Have you heard of a confounding variable? Let’s go over it!
When you are looking at the relationship between two things there is an independent variable and a dependent variable.
Independent: the variable you are adjusting or controlling in the study. This variable presumably has an effect on the dependent variable and you want to explore this.
Dependent: the variable you are measuring or observing in the study. This variable is presumably affected by the independent variable.
But how often is a study performed in which everything is controlled? Almost never!!! There is certainly almost always something that can’t be kept constant between groups or even something that you don’t realize is present and interfering with your measurements.
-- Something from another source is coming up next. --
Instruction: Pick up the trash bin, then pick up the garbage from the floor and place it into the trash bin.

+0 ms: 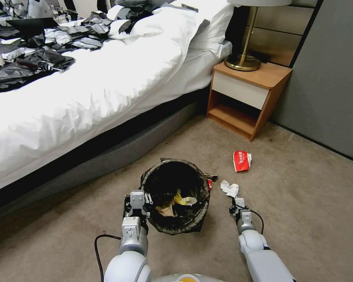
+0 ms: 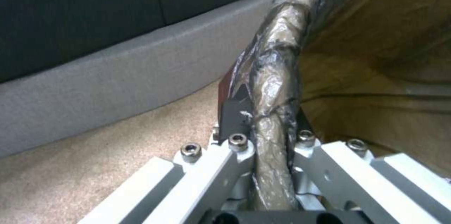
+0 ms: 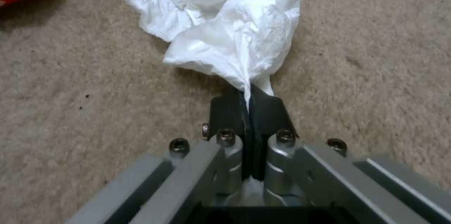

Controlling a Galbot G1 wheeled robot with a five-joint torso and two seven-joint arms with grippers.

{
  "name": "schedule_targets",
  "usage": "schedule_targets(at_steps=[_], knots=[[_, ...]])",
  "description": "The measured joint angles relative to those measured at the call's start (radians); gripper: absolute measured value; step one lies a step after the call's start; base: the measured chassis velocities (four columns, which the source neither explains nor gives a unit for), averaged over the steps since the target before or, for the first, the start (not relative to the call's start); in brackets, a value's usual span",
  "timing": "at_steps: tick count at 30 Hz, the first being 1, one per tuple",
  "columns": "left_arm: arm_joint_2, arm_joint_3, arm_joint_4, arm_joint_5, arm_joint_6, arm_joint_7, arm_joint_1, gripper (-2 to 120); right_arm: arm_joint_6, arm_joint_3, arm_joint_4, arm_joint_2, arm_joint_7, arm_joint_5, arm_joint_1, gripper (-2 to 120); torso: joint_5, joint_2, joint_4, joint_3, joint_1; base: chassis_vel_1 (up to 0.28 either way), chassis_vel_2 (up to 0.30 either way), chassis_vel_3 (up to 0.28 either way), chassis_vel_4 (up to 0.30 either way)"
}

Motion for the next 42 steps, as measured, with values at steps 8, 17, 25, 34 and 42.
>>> schedule_targets(at_steps=[8, 17, 25, 34, 42], knots=[[0.001, 0.001, 0.0, 0.0, 0.0, 0.0, 0.0, 0, 0.012, -0.005, 0.095, -0.007, 0.013, 0.02, -0.035, 0, -0.0002, 0.0, -0.0007, 0.0, 0.0, 0.0, 0.0, 0.0, 0.0], [0.002, 0.005, 0.012, 0.001, 0.0, 0.0, -0.003, 0, 0.137, -0.015, 0.502, -0.019, -0.014, 0.083, -0.148, 0, -0.0002, 0.0, 0.0003, 0.0, 0.0, 0.0, 0.0, 0.0, 0.0], [0.006, 0.007, 0.018, 0.0, 0.001, 0.0, -0.007, 0, 0.339, -0.033, 0.832, -0.031, -0.271, 0.095, -0.275, 0, -0.0004, 0.0, 0.0002, 0.0, 0.0, 0.0, 0.0, 0.0, 0.0], [0.008, 0.007, 0.022, -0.003, 0.002, 0.0, -0.013, 0, 0.429, -0.131, 1.016, -0.058, -0.486, 0.067, -0.393, 0, 0.0, 0.0, 0.0001, 0.0, 0.0, 0.0, 0.0, 0.0, 0.0], [0.007, 0.007, 0.023, -0.004, 0.003, 0.0, -0.016, 0, 0.468, -0.233, 0.982, -0.058, -0.498, -0.008, -0.462, 0, 0.0, 0.0, 0.0001, 0.0, 0.0, 0.0, 0.0, 0.0, 0.0]])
This is known as a confounding variable! A confounder is something in a study that impacts the dependent variable (and sometimes even the independent variable) therefore making it difficult (or impossible) to get a good understanding of the relationship in question.
If you don’t realize a confounding variable is present you risk drawing completely incorrect conclusions!
I hope that this post helps you to understand what a confounding variable is, how you can look for them, and why it’s important you consider them when looking at data.
I make a reference to a previous post I did on the hierarchy of evidence. I think it’s important to point out that as you go up in evidence quality, the data is usually filled with fewer confounders because the studies were designed to control for them. Anecdotal remarks or case studies are difficult to draw conclusions from in particular because of how confounded they are.
Where have you seen an example of a confounder recently??